# Model training: LSTM (multitasking)

---

## Table of Contents

1. [Imports](#imports)
2. [Data loading and splitting](#data-loading-and-splitting)
3. [Setting training parameters](#setting-training-parameters)
4. [Model training](#model-training)
5. [Model evaluation](#model-evaluation)
6. [Summary](#summary)
7. [Model serialization](#model-serialization)

# Imports

In [1]:
import pandas as pd
import os
import torch
import torch.nn as nn
import torch.optim as optim
import numpy as np
from sklearn.model_selection import train_test_split
from sklearn.utils.class_weight import compute_class_weight
from tensorflow.keras.preprocessing.text import Tokenizer
from tensorflow.keras.preprocessing.sequence import pad_sequences
from torch.utils.data import DataLoader, Dataset

# Data loading and splitting

In [2]:
base_dir = os.path.abspath(os.path.join(os.path.dirname(os.getcwd()), '..'))

In [3]:
train_file_sentiment = os.path.join(base_dir, 'train_sentiment.csv')
val_file_sentiment = os.path.join(base_dir, 'val_sentiment.csv')
test_file_sentiment = os.path.join(base_dir, 'test_sentiment.csv')

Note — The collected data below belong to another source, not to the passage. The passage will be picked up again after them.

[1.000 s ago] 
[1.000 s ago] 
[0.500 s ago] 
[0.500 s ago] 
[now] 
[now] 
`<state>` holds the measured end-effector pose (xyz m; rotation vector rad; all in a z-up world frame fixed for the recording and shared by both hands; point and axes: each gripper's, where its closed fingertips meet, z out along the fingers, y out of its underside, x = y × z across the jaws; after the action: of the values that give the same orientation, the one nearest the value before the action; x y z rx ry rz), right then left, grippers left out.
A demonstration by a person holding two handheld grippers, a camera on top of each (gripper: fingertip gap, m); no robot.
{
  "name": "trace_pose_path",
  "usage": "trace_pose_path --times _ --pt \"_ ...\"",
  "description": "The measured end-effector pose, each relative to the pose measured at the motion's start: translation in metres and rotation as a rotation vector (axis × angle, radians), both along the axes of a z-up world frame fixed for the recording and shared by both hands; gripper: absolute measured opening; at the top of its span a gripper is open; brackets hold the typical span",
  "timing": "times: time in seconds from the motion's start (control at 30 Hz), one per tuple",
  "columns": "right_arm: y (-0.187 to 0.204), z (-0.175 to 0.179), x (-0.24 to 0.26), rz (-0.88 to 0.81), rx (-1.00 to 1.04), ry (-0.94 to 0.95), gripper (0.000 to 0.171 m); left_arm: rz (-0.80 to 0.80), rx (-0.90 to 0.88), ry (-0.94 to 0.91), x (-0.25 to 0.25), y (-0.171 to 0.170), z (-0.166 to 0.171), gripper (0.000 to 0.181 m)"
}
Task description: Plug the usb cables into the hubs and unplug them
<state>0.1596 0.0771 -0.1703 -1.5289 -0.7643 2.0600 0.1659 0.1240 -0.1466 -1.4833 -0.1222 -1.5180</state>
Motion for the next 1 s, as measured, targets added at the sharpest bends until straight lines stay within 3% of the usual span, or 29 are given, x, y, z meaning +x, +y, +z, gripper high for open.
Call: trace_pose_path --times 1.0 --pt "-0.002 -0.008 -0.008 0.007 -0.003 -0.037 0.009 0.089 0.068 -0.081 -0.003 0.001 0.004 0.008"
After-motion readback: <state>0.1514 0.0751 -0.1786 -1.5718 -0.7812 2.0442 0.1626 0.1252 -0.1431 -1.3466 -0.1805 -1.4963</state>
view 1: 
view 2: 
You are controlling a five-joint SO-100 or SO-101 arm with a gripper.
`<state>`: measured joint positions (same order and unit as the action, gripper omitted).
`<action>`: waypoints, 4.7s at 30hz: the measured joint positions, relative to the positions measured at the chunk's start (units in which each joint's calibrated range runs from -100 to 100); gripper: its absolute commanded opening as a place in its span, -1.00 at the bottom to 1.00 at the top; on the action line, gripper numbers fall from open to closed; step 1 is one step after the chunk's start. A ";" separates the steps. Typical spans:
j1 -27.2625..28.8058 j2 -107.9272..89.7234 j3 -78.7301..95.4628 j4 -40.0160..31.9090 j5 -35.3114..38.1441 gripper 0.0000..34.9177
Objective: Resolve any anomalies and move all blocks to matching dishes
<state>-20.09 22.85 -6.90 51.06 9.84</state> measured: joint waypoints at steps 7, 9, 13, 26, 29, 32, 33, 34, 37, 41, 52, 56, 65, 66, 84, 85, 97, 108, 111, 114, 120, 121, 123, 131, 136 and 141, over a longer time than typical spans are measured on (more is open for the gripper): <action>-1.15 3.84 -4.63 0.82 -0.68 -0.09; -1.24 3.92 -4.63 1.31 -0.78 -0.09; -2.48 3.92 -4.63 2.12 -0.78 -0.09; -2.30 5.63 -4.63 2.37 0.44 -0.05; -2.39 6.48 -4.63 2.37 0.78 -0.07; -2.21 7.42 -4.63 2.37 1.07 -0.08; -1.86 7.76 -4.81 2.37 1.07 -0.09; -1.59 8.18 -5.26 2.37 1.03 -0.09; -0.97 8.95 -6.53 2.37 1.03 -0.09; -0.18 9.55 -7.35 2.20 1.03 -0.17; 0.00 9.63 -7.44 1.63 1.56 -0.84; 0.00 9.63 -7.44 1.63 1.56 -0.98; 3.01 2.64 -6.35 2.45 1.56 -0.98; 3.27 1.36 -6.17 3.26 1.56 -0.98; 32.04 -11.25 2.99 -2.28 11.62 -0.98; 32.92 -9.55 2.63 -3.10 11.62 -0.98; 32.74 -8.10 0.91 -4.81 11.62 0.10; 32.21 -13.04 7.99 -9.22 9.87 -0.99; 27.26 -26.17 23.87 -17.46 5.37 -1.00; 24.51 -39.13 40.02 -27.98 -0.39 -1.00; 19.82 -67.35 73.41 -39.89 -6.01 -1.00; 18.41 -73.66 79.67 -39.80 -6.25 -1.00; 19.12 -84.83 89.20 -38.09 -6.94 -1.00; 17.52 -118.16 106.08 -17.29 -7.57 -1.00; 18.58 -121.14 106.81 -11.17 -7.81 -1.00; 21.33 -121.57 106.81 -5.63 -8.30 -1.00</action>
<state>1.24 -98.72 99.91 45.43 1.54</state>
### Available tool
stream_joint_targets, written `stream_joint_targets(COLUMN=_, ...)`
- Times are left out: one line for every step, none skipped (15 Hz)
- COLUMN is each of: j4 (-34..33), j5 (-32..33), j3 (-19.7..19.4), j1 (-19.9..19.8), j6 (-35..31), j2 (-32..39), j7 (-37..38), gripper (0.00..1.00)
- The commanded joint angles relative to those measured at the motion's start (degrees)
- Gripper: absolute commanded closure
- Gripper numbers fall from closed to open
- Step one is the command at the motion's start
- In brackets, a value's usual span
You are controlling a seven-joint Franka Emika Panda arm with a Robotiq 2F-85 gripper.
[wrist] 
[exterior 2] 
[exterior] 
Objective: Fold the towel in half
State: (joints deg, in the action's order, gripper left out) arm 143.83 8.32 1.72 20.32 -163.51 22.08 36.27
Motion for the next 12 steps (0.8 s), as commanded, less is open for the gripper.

if not all([os.path.exists(train_file_sentiment), os.path.exists(val_file_sentiment), os.path.exists(test_file_sentiment)]):
    sentiment_df = pd.read_parquet('../../data/sentiment_without_outliers/sentiment_without_outliers.parquet')
    sentiment_df = sentiment_df.drop(columns=['text_length'])
    
    train_data_sentiment, temp_data = train_test_split(sentiment_df, test_size=0.3, stratify=sentiment_df['label'], random_state=42)
    val_data_sentiment, test_data_sentiment = train_test_split(temp_data, test_size=0.5, stratify=temp_data['label'], random_state=42)

    train_data_sentiment.to_csv(train_file_sentiment, index=False)
    val_data_sentiment.to_csv(val_file_sentiment, index=False)
    test_data_sentiment.to_csv(test_file_sentiment, index=False)
else:
    train_data_sentiment = pd.read_csv(train_file_sentiment)
    val_data_sentiment = pd.read_csv(val_file_sentiment)
    test_data_sentiment = pd.read_csv(test_file_sentiment)

In [4]:
train_file_emotion = os.path.join(base_dir, 'train_emotion.csv')
val_file_emotion = os.path.join(base_dir, 'val_emotion.csv')
test_file_emotion = os.path.join(base_dir, 'test_emotion.csv')

if not all([os.path.exists(train_file_emotion), os.path.exists(val_file_emotion), os.path.exists(test_file_emotion)]):
    emotion_df = pd.read_parquet('../../data/emotion_without_outliers/emotion_without_outliers.parquet')
    emotion_df = emotion_df.drop(columns=['text_length'])
    
    target_samples_per_class = 16_667  # 100k / 6 classes of emotions
    
    balanced_data = emotion_df.groupby('label', group_keys=False).apply(
        lambda x: x.sample(n=min(len(x), target_samples_per_class), random_state=42)
    )
    
    train_data_emotion, temp_data = train_test_split(balanced_data, test_size=0.3, stratify=balanced_data['label'], random_state=42)
    val_data_emotion, test_data_emotion = train_test_split(temp_data, test_size=0.5, stratify=temp_data['label'], random_state=42)

    train_data_emotion.to_csv(train_file_emotion, index=False)
    val_data_emotion.to_csv(val_file_emotion, index=False)
    test_data_emotion.to_csv(test_file_emotion, index=False)
else:
    train_data_emotion = pd.read_csv(train_file_emotion)
    val_data_emotion = pd.read_csv(val_file_emotion)
    test_data_emotion = pd.read_csv(test_file_emotion)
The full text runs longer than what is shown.